TASK ITEM: Print the listing below from its opening line through the line holding "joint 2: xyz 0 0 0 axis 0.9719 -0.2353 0", both ends included.

DATASET EXTRACT:

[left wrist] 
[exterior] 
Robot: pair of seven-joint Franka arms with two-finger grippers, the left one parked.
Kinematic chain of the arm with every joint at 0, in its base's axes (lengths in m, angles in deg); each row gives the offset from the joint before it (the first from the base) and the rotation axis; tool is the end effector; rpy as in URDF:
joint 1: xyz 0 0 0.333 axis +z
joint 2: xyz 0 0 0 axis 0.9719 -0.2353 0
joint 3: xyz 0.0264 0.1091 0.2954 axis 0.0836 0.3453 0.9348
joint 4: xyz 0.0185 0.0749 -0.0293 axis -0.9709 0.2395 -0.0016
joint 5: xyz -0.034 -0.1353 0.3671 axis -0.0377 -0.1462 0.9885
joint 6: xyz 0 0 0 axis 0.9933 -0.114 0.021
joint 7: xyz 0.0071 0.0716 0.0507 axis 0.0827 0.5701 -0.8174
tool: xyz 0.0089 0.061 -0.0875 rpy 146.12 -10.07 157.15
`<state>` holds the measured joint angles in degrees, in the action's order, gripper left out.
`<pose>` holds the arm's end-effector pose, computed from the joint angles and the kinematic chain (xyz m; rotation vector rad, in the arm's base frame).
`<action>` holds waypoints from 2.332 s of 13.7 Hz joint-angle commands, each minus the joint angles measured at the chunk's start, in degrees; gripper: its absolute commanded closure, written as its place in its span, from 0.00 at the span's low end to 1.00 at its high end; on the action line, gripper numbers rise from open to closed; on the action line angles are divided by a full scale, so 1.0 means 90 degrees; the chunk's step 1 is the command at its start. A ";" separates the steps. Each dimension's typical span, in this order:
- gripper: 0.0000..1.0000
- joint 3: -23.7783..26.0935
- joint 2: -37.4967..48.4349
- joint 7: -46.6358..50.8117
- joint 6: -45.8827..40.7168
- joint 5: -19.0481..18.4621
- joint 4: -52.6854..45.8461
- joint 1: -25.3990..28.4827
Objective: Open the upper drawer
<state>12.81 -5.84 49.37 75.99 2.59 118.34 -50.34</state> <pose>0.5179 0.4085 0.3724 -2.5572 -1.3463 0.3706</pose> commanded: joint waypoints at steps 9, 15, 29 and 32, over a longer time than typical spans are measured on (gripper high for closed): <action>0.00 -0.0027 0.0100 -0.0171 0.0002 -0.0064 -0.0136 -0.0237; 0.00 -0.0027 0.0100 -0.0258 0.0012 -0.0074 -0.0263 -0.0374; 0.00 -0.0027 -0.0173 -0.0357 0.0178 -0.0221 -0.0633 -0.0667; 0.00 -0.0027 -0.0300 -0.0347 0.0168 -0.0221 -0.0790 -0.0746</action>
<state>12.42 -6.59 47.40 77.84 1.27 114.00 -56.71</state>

RESPONSE TO THIS EXERCISE:
[left wrist] 
[exterior] 
Robot: pair of seven-joint Franka arms with two-finger grippers, the left one parked.
Kinematic chain of the arm with every joint at 0, in its base's axes (lengths in m, angles in deg); each row gives the offset from the joint before it (the first from the base) and the rotation axis; tool is the end effector; rpy as in URDF:
joint 1: xyz 0 0 0.333 axis +z
joint 2: xyz 0 0 0 axis 0.9719 -0.2353 0

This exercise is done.